Propofol has been shown to be a good sedative when administered by infusion during regional anesthesia [1]. Although it compares favorably with other sedative drugs, it can cause dose-related cardiovascular and respiratory depression. This may prove to be an important clinical consideration for its use as an adjunct to spinal anesthesia, as hypotension is a frequent complication of sympathetic blockade. Ketamine increases heart rate and arterial blood pressure by its activation of the sympathetic nervous system and reduces the incidence of spinal anesthesia-induced hypotension [2]. However, the occurrence of hallucinations, confusion, and other emergence phenomena have tended to limit its widespread use. Hui et al. [3] reported a few of these emergence phenomena when ketamine was combined with propofol for general anesthesia.

Therefore, we believed that the addition of a small-dose ketamine infusion to propofol might provide the ideal sedative combination for use with spinal anesthesia, producing titratable sedation, increased hemodynamic stability, and less respiratory depression without any psychomimetic effects. Accordingly, we compared a propofol-ketamine combination with propofol alone as a sedative adjunct to spinal anesthesia.

Methods

After institutional ethical committee approval, 40 patients, ASA physical status I and II, aged 18-80 yr, undergoing spinal anesthesia for urologic or orthopedic procedures were studied according to a double-blind protocol.
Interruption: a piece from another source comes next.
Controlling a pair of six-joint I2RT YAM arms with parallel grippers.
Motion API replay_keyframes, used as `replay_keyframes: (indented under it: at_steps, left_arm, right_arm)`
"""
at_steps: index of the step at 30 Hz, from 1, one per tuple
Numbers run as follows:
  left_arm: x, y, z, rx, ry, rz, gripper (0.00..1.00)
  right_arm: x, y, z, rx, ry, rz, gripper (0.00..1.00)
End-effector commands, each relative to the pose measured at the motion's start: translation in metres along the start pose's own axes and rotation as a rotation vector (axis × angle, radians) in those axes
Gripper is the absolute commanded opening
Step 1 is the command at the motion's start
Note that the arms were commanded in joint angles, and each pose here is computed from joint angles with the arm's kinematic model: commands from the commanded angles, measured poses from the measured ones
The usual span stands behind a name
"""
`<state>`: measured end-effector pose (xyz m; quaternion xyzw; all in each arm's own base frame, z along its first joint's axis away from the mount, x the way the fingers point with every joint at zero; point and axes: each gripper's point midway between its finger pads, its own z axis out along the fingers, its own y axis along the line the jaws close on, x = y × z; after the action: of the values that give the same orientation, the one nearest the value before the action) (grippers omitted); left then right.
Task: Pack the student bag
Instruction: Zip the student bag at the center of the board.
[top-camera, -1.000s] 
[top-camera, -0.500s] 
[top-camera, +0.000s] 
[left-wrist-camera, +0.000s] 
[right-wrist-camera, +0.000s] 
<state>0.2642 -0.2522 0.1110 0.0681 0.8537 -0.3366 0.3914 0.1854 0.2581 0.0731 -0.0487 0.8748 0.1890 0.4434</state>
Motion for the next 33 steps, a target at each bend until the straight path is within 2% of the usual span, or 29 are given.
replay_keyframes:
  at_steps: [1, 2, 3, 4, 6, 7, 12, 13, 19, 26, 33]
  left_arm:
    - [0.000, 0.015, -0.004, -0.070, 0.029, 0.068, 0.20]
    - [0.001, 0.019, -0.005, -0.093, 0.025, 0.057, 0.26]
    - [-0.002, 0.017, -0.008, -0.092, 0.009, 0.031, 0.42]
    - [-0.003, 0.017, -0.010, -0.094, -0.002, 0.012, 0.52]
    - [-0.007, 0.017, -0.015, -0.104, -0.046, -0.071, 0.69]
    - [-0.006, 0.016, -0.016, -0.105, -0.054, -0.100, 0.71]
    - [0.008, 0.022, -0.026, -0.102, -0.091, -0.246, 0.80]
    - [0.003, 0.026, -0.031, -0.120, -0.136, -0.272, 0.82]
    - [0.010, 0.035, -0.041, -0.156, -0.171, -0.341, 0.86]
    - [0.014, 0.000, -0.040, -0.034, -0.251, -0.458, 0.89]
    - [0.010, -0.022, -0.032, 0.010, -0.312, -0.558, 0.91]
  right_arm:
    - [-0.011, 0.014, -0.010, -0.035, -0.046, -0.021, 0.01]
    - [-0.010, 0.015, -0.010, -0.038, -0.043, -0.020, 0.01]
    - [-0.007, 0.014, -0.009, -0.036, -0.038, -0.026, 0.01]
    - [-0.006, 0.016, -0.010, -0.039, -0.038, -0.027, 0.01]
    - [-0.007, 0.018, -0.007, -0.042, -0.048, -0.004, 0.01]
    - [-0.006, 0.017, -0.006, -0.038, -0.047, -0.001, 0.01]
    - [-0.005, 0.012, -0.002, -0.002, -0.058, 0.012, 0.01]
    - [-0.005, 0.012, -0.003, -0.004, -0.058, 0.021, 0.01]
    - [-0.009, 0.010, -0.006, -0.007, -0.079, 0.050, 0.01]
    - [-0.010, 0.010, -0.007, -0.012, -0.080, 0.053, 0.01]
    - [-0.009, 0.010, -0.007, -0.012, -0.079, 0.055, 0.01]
Patients with a history of allergic reaction to propofol or ketamine and/or obesity, significant central nervous system, cardiac, pulmonary, hepatic, or renal disease were excluded from participation in the study. Patients with hypertension, glaucoma, or a history of chronic sedative dependence were also excluded. Once informed consent had been obtained, patients were allocated to one of two groups using a computer-generated sequence of random numbers. All patients received hydroxyzine 100 mg as premedication 1 h prior to surgery.
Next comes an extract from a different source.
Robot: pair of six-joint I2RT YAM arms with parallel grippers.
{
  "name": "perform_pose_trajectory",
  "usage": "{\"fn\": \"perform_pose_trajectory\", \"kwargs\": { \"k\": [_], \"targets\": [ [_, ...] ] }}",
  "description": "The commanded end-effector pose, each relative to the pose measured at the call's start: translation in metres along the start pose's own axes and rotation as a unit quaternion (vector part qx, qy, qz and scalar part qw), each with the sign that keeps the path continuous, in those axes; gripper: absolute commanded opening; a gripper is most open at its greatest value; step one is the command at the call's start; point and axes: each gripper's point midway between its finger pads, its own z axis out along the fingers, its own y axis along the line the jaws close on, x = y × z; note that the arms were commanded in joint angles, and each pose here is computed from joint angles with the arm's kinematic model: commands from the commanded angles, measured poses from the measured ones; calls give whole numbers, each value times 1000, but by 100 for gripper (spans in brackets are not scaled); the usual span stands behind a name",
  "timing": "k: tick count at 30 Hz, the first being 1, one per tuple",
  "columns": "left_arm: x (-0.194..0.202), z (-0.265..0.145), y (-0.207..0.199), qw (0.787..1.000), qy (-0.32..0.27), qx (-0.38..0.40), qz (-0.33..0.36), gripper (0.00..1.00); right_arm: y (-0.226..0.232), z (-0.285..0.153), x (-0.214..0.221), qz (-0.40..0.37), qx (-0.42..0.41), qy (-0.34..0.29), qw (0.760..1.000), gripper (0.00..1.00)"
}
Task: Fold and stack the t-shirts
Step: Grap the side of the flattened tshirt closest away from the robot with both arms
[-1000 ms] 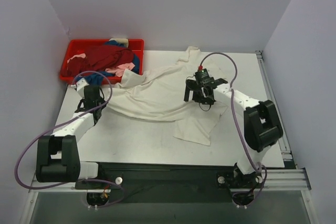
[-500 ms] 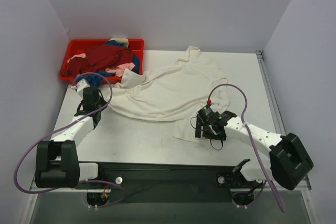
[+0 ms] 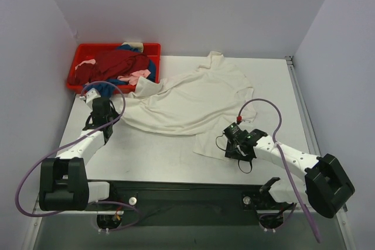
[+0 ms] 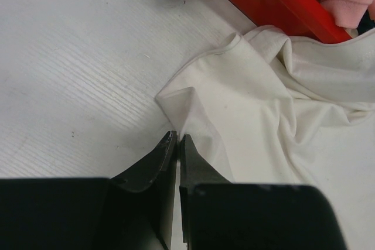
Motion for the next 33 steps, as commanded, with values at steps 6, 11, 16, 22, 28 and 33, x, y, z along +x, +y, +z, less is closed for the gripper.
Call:
{"fn": "perform_pose_trajectory", "kwargs": {
  "k": [6, 11, 16, 22, 28, 33],
  "targets": [
    [-16, -3, -8, 999, -26, 18, -8, 0, 1, 14, 15, 4, 3, 19, 1000, 38],
    [-15, -3, -7, 1000, -25, 17, -8, 0, 4, 19, 23, 5, -2, 33, 999, 27],
    [-16, -3, -7, 999, -26, 17, -8, 0, 4, 17, 28, 6, -4, 39, 999, 9],
    [-15, -5, -6, 1000, -25, 14, -8, 0, 4, 6, 35, -5, -4, 42, 999, 0],
    [-16, -11, 1, 1000, -27, 1, -6, 0, 1, -13, 44, -20, 0, 37, 999, 0],
    [-13, -19, 7, 1000, -29, -3, -9, 0, -4, -24, 51, -24, 0, 35, 999, 0]
  ]
}}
On arrival in the anesthetic induction room, usual monitoring was put in place. Baseline measurements were taken prior to the administration of spinal anesthesia and were recorded at 5-min intervals for the first 30 min of the operation and every 15 min thereafter. Patients were then positioned in the left lateral position for spinal anesthesia, and a sedative bolus followed by infusion was administered according to the randomization. Lidocaine 2% or bupivacaine 0.5% was administered in doses sufficient to provide a satisfactory sensory block for the procedure in question. The choice of local anesthetic agent was determined by the expected duration of the procedure. The sensory block level was evaluated every 3 min using a cold swab until the level was sufficient for surgery to begin and every 10 min thereafter until maximum block height was achieved.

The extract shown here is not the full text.